Metadata - NYCPlanning/db-factfinder GitHub Wiki

Metadata

Overview

The pff-factfinder package relies on a series of json metadata files. The primary function of these files is to relate a given fact finder variable to input census variables. Because ACS and census tables can change slightly from year-to-year as the Census Bureau adds, drops, or modifies included variables, the metadata files are specific to a release year. The metadata also contains any other pff-variable level information necessary for calculations.

Metadata structure

Metadata for a given factfinder variable are structured as follows

{
    "pff_variable": "lgoenlep1",
    "base_variable": "lgbase",
    "census_variable": [
      "C16001_005",
      "C16001_008",
      "C16001_011",
      "C16001_014",
      "C16001_017",
      "C16001_020",
      "C16001_023",
      "C16001_026",
      "C16001_029",
      "C16001_032",
      "C16001_035",
      "C16001_038"
    ],
    "domain": "community_profiles",
    "rounding": 0,
    "category": "Language Spoken at Home"
  }

pff_variable: The field name, as it appears in the final Population FactFinder data files (not a display name) and as it gets called by the main Calculate class

base_variable: The pff_variable name of the associated base variable. This is the denominator when calculating percent estimates and percent MOEs

census_variable: A list containing all input census variables for a given factfinder variable. These are listed without an "E" or "M" suffix (these suffixes are included in the Census API variable documentation and column headings of downloaded ACS data).
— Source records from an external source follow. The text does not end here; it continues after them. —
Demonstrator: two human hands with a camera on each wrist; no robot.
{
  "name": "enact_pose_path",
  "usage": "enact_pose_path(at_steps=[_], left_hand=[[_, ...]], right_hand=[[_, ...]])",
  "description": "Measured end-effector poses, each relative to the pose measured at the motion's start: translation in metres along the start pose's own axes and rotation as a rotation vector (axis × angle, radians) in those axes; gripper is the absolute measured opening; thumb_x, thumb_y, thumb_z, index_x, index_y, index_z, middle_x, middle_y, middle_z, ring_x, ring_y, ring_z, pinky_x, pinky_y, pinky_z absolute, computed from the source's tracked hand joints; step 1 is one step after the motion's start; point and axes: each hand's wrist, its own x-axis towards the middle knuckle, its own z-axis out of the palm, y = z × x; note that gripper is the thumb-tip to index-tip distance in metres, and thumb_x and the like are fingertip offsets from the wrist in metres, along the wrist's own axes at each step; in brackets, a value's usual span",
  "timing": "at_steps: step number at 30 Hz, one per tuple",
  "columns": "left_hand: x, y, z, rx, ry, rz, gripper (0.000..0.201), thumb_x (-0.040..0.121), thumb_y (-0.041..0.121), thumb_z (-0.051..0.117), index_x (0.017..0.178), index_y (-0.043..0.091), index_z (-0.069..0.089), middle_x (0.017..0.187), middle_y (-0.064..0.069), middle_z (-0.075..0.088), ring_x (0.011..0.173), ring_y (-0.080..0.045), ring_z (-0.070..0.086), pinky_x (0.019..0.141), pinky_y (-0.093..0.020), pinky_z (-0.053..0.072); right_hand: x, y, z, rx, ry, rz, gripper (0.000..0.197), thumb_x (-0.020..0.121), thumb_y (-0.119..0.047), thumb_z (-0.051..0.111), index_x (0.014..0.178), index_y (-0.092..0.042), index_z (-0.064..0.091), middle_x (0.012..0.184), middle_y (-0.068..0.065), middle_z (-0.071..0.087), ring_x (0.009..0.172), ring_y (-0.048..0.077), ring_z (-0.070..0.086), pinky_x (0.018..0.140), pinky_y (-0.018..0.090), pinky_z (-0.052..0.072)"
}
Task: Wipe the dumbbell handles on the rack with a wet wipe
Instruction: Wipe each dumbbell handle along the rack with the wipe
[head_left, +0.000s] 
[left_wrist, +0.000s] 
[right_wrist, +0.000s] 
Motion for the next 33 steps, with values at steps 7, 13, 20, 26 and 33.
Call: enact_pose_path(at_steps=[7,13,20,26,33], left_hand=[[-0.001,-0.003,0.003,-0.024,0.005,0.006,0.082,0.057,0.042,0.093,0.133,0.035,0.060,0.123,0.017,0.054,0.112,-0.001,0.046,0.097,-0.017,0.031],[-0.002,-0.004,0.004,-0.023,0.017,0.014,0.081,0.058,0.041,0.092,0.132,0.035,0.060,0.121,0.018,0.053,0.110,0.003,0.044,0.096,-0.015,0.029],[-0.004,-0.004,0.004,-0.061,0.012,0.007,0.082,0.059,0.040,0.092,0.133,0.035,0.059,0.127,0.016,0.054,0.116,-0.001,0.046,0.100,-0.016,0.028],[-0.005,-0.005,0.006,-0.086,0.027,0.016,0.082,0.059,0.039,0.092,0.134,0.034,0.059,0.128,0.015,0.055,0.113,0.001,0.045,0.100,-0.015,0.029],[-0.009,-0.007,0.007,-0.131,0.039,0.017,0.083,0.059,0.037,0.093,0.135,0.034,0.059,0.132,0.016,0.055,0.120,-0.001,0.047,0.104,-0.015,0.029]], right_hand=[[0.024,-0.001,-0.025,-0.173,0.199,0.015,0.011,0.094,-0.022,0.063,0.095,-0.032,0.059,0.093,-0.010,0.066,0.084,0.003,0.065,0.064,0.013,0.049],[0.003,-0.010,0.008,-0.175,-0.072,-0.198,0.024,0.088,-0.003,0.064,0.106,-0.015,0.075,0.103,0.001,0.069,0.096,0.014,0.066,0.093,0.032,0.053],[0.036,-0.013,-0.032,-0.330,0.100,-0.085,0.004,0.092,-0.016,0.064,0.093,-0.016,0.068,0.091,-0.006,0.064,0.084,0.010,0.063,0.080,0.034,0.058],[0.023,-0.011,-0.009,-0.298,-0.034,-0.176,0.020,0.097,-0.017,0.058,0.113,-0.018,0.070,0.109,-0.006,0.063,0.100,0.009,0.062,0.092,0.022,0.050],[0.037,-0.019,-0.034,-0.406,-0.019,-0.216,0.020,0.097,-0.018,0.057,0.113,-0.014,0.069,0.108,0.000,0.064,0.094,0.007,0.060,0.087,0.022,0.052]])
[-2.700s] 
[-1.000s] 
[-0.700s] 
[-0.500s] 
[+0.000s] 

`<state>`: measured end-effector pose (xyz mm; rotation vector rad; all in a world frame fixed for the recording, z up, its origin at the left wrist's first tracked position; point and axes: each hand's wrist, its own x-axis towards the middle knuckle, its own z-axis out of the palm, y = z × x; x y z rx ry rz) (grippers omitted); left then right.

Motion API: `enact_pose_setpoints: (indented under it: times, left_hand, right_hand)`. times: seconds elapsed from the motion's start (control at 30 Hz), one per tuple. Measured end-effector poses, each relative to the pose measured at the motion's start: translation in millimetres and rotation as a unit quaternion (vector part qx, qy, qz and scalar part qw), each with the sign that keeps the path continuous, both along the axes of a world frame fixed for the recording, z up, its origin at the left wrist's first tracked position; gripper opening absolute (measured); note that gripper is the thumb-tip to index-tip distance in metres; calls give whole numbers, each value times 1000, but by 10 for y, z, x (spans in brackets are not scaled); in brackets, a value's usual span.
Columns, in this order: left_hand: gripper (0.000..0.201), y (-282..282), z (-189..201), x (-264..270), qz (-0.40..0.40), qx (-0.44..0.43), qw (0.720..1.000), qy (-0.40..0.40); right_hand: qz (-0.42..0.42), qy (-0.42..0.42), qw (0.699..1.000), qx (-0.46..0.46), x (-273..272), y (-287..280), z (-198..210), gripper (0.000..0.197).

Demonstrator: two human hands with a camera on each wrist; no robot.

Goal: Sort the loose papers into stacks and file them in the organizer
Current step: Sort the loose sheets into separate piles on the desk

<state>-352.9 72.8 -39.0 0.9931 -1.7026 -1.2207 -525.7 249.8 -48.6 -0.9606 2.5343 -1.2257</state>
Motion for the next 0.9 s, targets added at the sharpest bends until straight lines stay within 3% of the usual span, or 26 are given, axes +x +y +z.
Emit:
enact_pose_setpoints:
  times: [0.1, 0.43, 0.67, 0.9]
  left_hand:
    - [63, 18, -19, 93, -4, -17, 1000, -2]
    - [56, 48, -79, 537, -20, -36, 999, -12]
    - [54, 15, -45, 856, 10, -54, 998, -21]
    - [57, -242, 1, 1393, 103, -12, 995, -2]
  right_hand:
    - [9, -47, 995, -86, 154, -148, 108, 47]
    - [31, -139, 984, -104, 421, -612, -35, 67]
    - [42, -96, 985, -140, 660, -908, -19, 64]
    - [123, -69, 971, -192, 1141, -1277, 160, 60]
domain: Used for filtering of final outputs. For variables used in Population FactFinder, these are "housing", "demographic", "economic", or "social". For variables used only in the Community Profiles datasets, the domain is "community_profiles".

rounding: Variable-specific number of digits for rounding final output estimates and MOEs

category:

Median metadata

Variables that are medians have additional metadata, as follows.

"mdage": {
        "design_factor": 1.1,
        "top_coding": true,
        "bottom_coding": true,
        "ranges": {
            "mdpop0t4": [
                0,
                4.9999
            ],
            "mdpop5t9": [
                5,
                9.9999
            ],
            ...
            "mdpop85pl": [
                85,
                115
            ]
        }

design_factor: design factor values that account for the fact that the ACS does not use a simple random sample. These values are a ratio of observed standard errors for a variable to the standard errors that would be obtained from a simple random sample of the same size, and come from the Census Bureau.

top_coding: if True, medians falling within the bottom bin are set to the upper bound of the bottom bin. For example, if a geography's median age income is between 0 and 4.999 based on the example above, the median gets set to 4.999.

bottom_coding: if True, medians falling within the top bin are set to the lower bound of the top bin. For example, if a geography's median age income is between 85 and 115 based on the example above, the median gets set to 85.

ranges: The upper and lower values associated with each input pff_variable, where the inputs are counts of either people or households with a characteristic falling in a particular range

Metadata class

The Metadata class parses and reads the metadata json files as a whole. This class contains properties differentiating different types of population factfinder variables. These lists inform which methodology is appropriate when aggregating census variables (either horizontally or vertically) to calculate a pff_variable.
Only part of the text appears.